* _EXERCISE REQUIREMENTS_: From the first line to the last, write out the material verbatim.

* _SOURCE DATA_:

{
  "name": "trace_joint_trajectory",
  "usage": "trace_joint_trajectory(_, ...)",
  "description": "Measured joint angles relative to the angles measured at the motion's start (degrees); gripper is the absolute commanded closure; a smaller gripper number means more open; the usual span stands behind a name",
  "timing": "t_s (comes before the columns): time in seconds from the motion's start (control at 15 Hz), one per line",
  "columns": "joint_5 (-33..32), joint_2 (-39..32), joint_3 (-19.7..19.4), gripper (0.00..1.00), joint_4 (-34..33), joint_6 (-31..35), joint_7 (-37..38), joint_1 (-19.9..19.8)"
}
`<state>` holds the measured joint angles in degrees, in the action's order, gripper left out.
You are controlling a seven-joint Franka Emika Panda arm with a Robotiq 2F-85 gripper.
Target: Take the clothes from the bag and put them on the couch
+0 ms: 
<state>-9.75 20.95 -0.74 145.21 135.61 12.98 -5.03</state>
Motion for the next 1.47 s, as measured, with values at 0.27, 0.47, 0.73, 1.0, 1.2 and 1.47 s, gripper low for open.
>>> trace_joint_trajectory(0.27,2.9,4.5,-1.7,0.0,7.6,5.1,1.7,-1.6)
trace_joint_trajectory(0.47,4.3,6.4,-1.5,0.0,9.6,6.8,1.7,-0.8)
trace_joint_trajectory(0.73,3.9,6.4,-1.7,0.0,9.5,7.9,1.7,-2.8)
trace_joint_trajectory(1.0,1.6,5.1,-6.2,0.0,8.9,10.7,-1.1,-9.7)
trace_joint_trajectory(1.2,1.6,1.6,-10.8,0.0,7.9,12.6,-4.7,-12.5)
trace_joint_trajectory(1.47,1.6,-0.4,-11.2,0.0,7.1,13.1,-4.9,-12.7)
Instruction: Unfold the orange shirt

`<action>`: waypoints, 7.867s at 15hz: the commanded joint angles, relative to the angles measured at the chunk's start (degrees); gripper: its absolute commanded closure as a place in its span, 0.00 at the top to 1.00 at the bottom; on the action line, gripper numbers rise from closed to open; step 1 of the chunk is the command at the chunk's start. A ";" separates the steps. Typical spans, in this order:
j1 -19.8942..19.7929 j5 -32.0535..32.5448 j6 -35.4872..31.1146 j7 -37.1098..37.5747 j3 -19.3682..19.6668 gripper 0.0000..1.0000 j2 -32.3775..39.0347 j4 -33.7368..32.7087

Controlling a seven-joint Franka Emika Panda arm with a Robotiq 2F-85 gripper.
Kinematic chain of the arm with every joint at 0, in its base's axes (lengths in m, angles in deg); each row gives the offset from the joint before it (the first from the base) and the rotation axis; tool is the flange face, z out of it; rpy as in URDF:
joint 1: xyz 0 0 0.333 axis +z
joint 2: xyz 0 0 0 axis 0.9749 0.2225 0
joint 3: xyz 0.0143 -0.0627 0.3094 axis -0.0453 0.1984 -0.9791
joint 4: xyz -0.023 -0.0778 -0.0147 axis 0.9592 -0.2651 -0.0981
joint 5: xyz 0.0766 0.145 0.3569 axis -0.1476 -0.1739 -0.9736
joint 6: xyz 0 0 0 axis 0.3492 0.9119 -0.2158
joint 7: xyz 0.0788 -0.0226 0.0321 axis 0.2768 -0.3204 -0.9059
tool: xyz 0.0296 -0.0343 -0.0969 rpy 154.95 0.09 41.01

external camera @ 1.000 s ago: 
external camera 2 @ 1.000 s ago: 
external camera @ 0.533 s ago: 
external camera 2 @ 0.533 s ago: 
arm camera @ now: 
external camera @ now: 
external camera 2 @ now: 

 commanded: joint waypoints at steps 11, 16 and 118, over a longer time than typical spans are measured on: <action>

* _EXPECTED ANSWER_:
{
  "name": "trace_joint_trajectory",
  "usage": "trace_joint_trajectory(_, ...)",
  "description": "Measured joint angles relative to the angles measured at the motion's start (degrees); gripper is the absolute commanded closure; a smaller gripper number means more open; the usual span stands behind a name",
  "timing": "t_s (comes before the columns): time in seconds from the motion's start (control at 15 Hz), one per line",
  "columns": "joint_5 (-33..32), joint_2 (-39..32), joint_3 (-19.7..19.4), gripper (0.00..1.00), joint_4 (-34..33), joint_6 (-31..35), joint_7 (-37..38), joint_1 (-19.9..19.8)"
}
`<state>` holds the measured joint angles in degrees, in the action's order, gripper left out.
You are controlling a seven-joint Franka Emika Panda arm with a Robotiq 2F-85 gripper.
Target: Take the clothes from the bag and put them on the couch
+0 ms: 
<state>-9.75 20.95 -0.74 145.21 135.61 12.98 -5.03</state>
Motion for the next 1.47 s, as measured, with values at 0.27, 0.47, 0.73, 1.0, 1.2 and 1.47 s, gripper low for open.
>>> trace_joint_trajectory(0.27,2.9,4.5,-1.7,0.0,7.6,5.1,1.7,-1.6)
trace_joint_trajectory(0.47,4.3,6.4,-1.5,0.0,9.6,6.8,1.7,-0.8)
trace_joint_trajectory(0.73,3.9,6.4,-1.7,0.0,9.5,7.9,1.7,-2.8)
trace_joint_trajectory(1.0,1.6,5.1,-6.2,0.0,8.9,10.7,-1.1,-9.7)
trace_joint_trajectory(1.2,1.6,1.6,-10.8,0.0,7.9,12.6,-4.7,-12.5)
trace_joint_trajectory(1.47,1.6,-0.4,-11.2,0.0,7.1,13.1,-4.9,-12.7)
Instruction: Unfold the orange shirt

`<action>`: waypoints, 7.867s at 15hz: the commanded joint angles, relative to the angles measured at the chunk's start (degrees); gripper: its absolute commanded closure as a place in its span, 0.00 at the top to 1.00 at the bottom; on the action line, gripper numbers rise from closed to open; step 1 of the chunk is the command at the chunk's start. A ";" separates the steps. Typical spans, in this order:
j1 -19.8942..19.7929 j5 -32.0535..32.5448 j6 -35.4872..31.1146 j7 -37.1098..37.5747 j3 -19.3682..19.6668 gripper 0.0000..1.0000 j2 -32.3775..39.0347 j4 -33.7368..32.7087

Controlling a seven-joint Franka Emika Panda arm with a Robotiq 2F-85 gripper.
Kinematic chain of the arm with every joint at 0, in its base's axes (lengths in m, angles in deg); each row gives the offset from the joint before it (the first from the base) and the rotation axis; tool is the flange face, z out of it; rpy as in URDF:
joint 1: xyz 0 0 0.333 axis +z
joint 2: xyz 0 0 0 axis 0.9749 0.2225 0
joint 3: xyz 0.0143 -0.0627 0.3094 axis -0.0453 0.1984 -0.9791
joint 4: xyz -0.023 -0.0778 -0.0147 axis 0.9592 -0.2651 -0.0981
joint 5: xyz 0.0766 0.145 0.3569 axis -0.1476 -0.1739 -0.9736
joint 6: xyz 0 0 0 axis 0.3492 0.9119 -0.2158
joint 7: xyz 0.0788 -0.0226 0.0321 axis 0.2768 -0.3204 -0.9059
tool: xyz 0.0296 -0.0343 -0.0969 rpy 154.95 0.09 41.01

external camera @ 1.000 s ago: 
external camera 2 @ 1.000 s ago: 
external camera @ 0.533 s ago: 
external camera 2 @ 0.533 s ago: 
arm camera @ now: 
external camera @ now: 
external camera 2 @ now: 

 commanded: joint waypoints at steps 11, 16 and 118, over a longer time than typical spans are measured on: <action>

No more output is needed for this exercise.